Du mußt schon im Dolphin "mtp://" eingeben. Funktioniert bei mir aber auch mit libmtp-9999 eigentlich eher gar nicht. Bekomme mmer eine Meldung "Der Prozess für das Protokoll mtp wurde unerwartet beendet."

Wie funktionieren bei Dir denn mtpfs oder jmtpfs? Lol, bei mir auch gar nicht  :Smile: 

An udev oder so habe ich gar nicht rumgefummelt...

Was mich wundert, wenn ich dem download-link im ebuild folge, sehe ich nur: "Projekt scratch/schmidt/kio-mtp.git ungültig". Ich glaube das Projekt ist woanders:

"https://projects.kde.org/projects/playground/base/kio-mtp/repository/revisions/1e3963di" Diese Verson kriege ich aber ums verrecken nicht emerged.

----------

## schmidicom

Also ich habe aus dem kde overlay das "kde-misc/kio-mtp-9999" installiert und seit dem kann ich problemlos auf den Speicher meines Samsung Galaxy Nexus zugreifen.

Entweder ich klicke im Popup das direkt nach dem einstecken kommt auf "Open with File Manager" oder ich gehe unter Dolphin auf Netzwerk>MTP Devices>Galaxy Nexus>Interner Speicher

----------

## flammenflitzer

 *Martux wrote:*   

> 
> 
> Was mich wundert, wenn ich dem download-link im ebuild folge, sehe ich nur: "Projekt scratch/schmidt/kio-mtp.git ungültig". Ich glaube das Projekt ist woanders:
> 
> "https://projects.kde.org/projects/playground/base/kio-mtp/repository/revisions/1e3963di" Diese Verson kriege ich aber ums verrecken nicht emerged.

 Steht doch in meinem ebuild.

----------

## Martux

@schmidicom: wirklich? Whew! Ich glaube daß das Nexus etwas besser unterstützt wird. Ich versuche das Note2 zum Laufen zu bekommen. Das Popup erscheint bei mir auch, aber wenn ich draufklicke passiert nix.

Dolphin kann mal zugreifen, mal nicht... Sehr absturzfreudig das Ganze.

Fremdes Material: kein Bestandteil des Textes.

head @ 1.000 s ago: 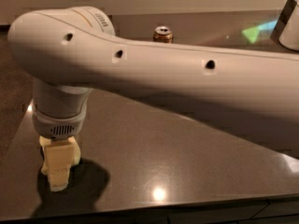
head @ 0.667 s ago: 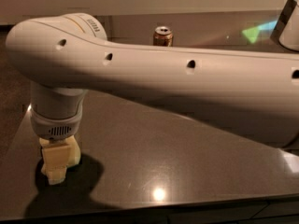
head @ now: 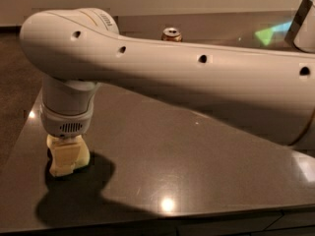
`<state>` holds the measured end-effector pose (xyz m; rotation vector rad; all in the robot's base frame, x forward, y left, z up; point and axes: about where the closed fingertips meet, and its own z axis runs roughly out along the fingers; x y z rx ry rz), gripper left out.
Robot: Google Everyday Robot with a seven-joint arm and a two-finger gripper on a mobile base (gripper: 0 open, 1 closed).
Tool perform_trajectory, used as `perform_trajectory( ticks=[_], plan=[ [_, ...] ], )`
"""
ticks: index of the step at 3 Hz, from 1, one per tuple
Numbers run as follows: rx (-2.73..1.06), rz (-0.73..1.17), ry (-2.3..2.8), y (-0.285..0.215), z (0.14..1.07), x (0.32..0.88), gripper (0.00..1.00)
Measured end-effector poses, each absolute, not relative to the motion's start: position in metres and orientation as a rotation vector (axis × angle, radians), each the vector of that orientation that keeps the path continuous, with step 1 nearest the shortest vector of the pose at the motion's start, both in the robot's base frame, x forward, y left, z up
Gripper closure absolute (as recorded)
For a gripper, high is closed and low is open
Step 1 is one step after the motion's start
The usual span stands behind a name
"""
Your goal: Pick sponge
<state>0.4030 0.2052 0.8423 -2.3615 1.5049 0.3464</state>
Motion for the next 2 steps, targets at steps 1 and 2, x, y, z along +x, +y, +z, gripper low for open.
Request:
perform_trajectory(
  ticks=[1, 2],
  plan=[
    [-2.347, 0.38, 1.481, 0.194, 0.864, 0.407, 0.85],
    [-2.342, 0.421, 1.415, 0.179, 0.902, 0.407, 1.0]
  ],
)
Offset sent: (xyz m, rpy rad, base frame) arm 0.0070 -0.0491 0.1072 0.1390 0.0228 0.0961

Schon ätzend daß jetzt MTP benutzt wird... Dauert bestimmt 2 Jahre bis es halbwegs funktioniert.

----------

## flammenflitzer

 *schmidicom wrote:*   

> 
> 
> Entweder ich klicke im Popup das direkt nach dem einstecken kommt auf "Open with File Manager" oder ich gehe unter Dolphin auf Netzwerk>MTP Devices>Galaxy Nexus>Interner Speicher

 Popup kommt bei mir nicht. Muss ich da noch irgendetwas einrichten (Geräte-Aktionen?). Gerade neu kompilliert und es funktioniert. (Mit Abstürzen).

----------